### What is expected:
I would like you to output every record below exactly, apart from the pictures.

=== Begin Enclosure ===

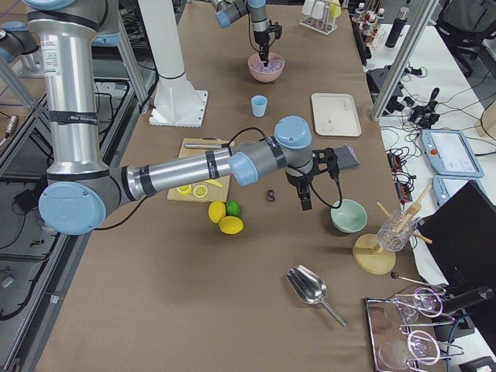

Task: Put ice and cherries in cup
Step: 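Carry the ice cube over the light-blue cup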

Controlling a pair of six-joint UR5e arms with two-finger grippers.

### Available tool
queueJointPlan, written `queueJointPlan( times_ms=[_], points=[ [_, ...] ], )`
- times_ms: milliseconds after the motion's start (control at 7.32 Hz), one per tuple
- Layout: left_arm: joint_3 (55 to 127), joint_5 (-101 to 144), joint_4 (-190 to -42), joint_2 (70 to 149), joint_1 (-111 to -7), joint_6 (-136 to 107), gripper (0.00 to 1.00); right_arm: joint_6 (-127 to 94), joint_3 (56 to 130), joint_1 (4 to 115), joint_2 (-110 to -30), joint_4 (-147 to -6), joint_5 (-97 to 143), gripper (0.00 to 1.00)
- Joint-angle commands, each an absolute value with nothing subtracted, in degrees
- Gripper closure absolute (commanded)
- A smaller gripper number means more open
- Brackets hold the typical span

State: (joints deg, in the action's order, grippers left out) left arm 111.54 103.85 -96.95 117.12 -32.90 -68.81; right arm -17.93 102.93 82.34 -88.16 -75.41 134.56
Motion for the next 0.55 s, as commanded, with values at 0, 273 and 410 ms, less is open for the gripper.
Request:
queueJointPlan(
  times_ms=[0,273,410],
  points=[
    [105.59,103.28,-99.03,124.25,-30.86,-77.48,1.0,-17.93,103.01,82.35,-88.15,-75.41,134.56,0.0],
    [102.4,97.6,-106.05,124.89,-25.96,-82.25,1.0,-17.93,103.18,82.27,-88.15,-75.41,134.65,0.0],
    [101.17,95.99,-107.91,125.68,-24.45,-84.53,1.0,-18.63,103.27,82.27,-88.15,-75.32,134.65,0.0]
  ],
)
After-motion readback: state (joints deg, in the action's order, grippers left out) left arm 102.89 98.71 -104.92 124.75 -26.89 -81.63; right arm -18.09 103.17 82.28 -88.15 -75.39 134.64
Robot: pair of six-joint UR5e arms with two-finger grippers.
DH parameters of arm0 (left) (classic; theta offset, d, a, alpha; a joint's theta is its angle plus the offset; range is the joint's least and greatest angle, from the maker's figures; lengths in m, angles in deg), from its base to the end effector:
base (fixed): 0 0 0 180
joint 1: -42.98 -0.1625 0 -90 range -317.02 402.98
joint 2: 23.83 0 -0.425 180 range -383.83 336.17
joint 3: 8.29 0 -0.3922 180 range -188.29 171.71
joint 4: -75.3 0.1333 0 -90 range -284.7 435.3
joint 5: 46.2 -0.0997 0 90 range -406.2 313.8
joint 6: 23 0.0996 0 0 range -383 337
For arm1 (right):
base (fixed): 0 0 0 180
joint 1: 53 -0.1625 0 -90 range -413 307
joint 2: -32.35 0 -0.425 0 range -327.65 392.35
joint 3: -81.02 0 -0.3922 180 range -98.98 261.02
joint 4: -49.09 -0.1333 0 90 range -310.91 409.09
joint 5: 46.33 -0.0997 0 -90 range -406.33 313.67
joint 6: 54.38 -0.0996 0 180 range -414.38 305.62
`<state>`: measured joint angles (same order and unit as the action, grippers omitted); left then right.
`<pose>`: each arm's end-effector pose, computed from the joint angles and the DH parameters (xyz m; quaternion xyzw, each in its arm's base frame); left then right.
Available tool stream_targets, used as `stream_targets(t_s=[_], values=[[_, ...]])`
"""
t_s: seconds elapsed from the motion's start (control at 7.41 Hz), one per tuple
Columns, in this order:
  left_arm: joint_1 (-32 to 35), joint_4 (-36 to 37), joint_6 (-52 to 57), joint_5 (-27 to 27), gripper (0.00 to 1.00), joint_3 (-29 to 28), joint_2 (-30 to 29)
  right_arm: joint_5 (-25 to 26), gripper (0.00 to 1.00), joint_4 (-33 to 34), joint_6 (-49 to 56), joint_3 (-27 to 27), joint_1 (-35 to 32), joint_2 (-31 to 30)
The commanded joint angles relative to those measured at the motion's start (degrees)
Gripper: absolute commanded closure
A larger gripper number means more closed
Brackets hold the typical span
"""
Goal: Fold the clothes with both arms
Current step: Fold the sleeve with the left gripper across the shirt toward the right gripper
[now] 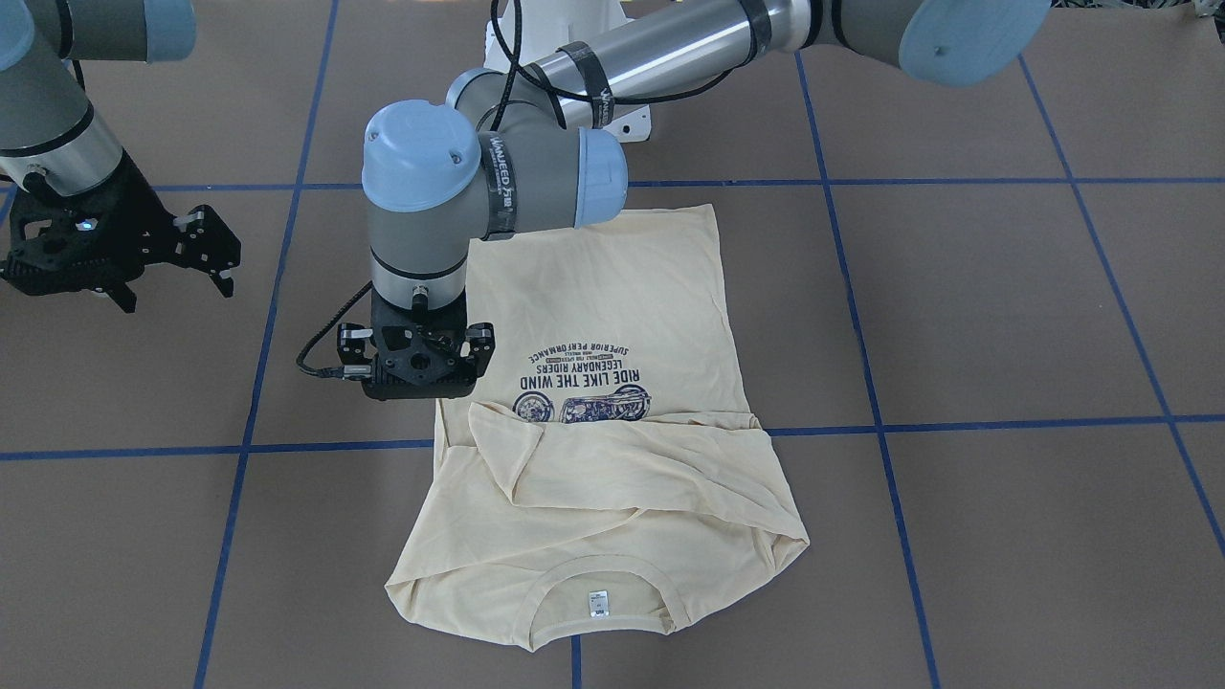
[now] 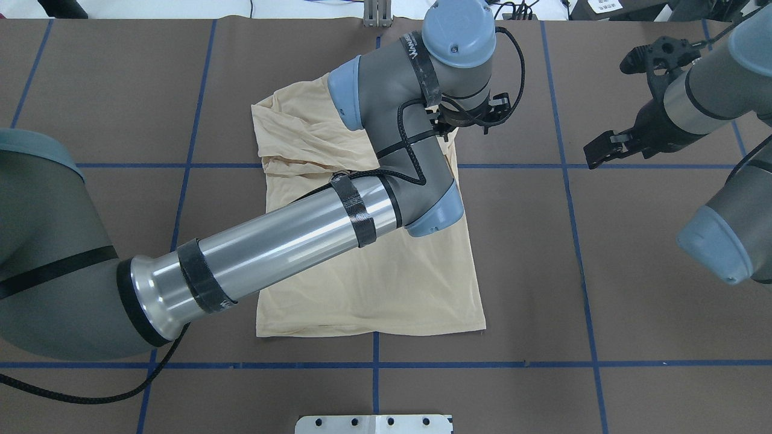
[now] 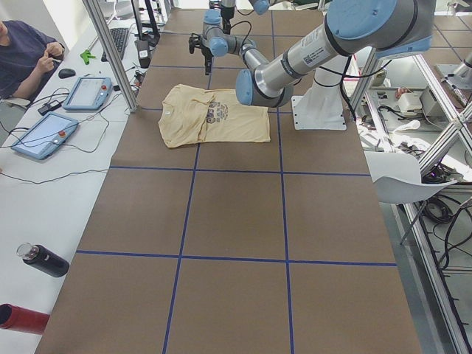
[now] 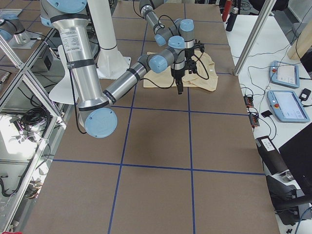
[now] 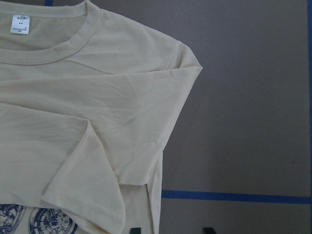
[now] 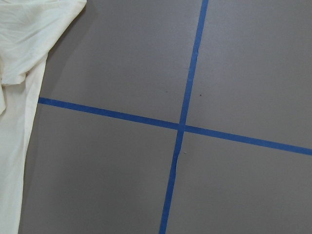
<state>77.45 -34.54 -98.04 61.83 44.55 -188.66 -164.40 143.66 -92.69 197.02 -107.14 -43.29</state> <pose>0.6461 -0.5679 0.0008 0.0739 0.4890 -0.0724 0.8661 -0.2443 -0.4855 0.3332 0.0986 -0.3639 -0.0548 0.9246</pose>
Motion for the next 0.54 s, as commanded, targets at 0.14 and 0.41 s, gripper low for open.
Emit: stream_targets(t_s=[0.14, 0.41], values=[[0.1, 10.3, 13.3, 2.0, 0.00, 26.9, 18.4, 0.9, 0.00, -0.1, -12.4, 0.1, 4.0, 4.2], [-0.1, 13.3, 16.1, 1.7, 0.00, 44.1, 33.6, 8.7, 0.00, -0.1, -26.0, 1.4, 14.1, 6.4]])
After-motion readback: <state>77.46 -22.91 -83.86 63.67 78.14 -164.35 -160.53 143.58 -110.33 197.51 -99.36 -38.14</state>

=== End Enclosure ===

### Answer box:
Task: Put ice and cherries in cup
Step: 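Carry the ice cube over the light-blue cup
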
Controlling a pair of six-joint UR5e arms with two-finger grippers.

### Available tool
queueJointPlan, written `queueJointPlan( times_ms=[_], points=[ [_, ...] ], )`
- times_ms: milliseconds after the motion's start (control at 7.32 Hz), one per tuple
- Layout: left_arm: joint_3 (55 to 127), joint_5 (-101 to 144), joint_4 (-190 to -42), joint_2 (70 to 149), joint_1 (-111 to -7), joint_6 (-136 to 107), gripper (0.00 to 1.00); right_arm: joint_6 (-127 to 94), joint_3 (56 to 130), joint_1 (4 to 115), joint_2 (-110 to -30), joint_4 (-147 to -6), joint_5 (-97 to 143), gripper (0.00 to 1.00)
- Joint-angle commands, each an absolute value with nothing subtracted, in degrees
- Gripper closure absolute (commanded)
- A smaller gripper number means more open
- Brackets hold the typical span

State: (joints deg, in the action's order, grippers left out) left arm 111.54 103.85 -96.95 117.12 -32.90 -68.81; right arm -17.93 102.93 82.34 -88.16 -75.41 134.56
Motion for the next 0.55 s, as commanded, with values at 0, 273 and 410 ms, less is open for the gripper.
Request:
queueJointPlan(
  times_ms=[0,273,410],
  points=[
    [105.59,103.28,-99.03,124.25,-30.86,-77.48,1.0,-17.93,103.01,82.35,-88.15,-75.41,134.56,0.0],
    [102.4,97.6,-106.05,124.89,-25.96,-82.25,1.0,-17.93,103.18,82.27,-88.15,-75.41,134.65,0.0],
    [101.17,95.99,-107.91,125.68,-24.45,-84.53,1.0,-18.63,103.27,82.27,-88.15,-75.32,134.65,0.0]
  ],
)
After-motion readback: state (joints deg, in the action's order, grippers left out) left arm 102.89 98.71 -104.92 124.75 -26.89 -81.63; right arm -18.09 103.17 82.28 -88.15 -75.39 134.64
Robot: pair of six-joint UR5e arms with two-finger grippers.
DH parameters of arm0 (left) (classic; theta offset, d, a, alpha; a joint's theta is its angle plus the offset; range is the joint's least and greatest angle, from the maker's figures; lengths in m, angles in deg), from its base to the end effector:
base (fixed): 0 0 0 180
joint 1: -42.98 -0.1625 0 -90 range -317.02 402.98
joint 2: 23.83 0 -0.425 180 range -383.83 336.17
joint 3: 8.29 0 -0.3922 180 range -188.29 171.71
joint 4: -75.3 0.1333 0 -90 range -284.7 435.3
joint 5: 46.2 -0.0997 0 90 range -406.2 313.8
joint 6: 23 0.0996 0 0 range -383 337
For arm1 (right):
base (fixed): 0 0 0 180
joint 1: 53 -0.1625 0 -90 range -413 307
joint 2: -32.35 0 -0.425 0 range -327.65 392.35
joint 3: -81.02 0 -0.3922 180 range -98.98 261.02
joint 4: -49.09 -0.1333 0 90 range -310.91 409.09
joint 5: 46.33 -0.0997 0 -90 range -406.33 313.67
joint 6: 54.38 -0.0996 0 180 range -414.38 305.62
`<state>`: measured joint angles (same order and unit as the action, grippers omitted); left then right.
`<pose>`: each arm's end-effector pose, computed from the joint angles and the DH parameters (xyz m; quaternion xyzw, each in its arm's base frame); left then right.
Available tool stream_targets, used as `stream_targets(t_s=[_], values=[[_, ...]])`
"""
t_s: seconds elapsed from the motion's start (control at 7.41 Hz), one per tuple
Columns, in this order:
  left_arm: joint_1 (-32 to 35), joint_4 (-36 to 37), joint_6 (-52 to 57), joint_5 (-27 to 27), gripper (0.00 to 1.00), joint_3 (-29 to 28), joint_2 (-30 to 29)
  right_arm: joint_5 (-25 to 26), gripper (0.00 to 1.00), joint_4 (-33 to 34), joint_6 (-49 to 56), joint_3 (-27 to 27), joint_1 (-35 to 32), joint_2 (-31 to 30)
The commanded joint angles relative to those measured at the motion's start (degrees)
Gripper: absolute commanded closure
A larger gripper number means more closed
Brackets hold the typical span
"""
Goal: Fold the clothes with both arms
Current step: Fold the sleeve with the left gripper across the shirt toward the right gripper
[now] 
[now] 
[now] 
[now] 
[now] 
[now] 
<state>77.45 -34.54 -98.04 61.83 44.55 -188.66 -164.40 143.66 -92.69 197.02 -107.14 -43.29</state> <pose>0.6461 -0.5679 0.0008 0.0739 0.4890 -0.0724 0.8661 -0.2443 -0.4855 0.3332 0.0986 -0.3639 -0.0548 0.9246</pose>
Motion for the next 0.54 s, as commanded, targets at 0.14 and 0.41 s, gripper low for open.
Emit: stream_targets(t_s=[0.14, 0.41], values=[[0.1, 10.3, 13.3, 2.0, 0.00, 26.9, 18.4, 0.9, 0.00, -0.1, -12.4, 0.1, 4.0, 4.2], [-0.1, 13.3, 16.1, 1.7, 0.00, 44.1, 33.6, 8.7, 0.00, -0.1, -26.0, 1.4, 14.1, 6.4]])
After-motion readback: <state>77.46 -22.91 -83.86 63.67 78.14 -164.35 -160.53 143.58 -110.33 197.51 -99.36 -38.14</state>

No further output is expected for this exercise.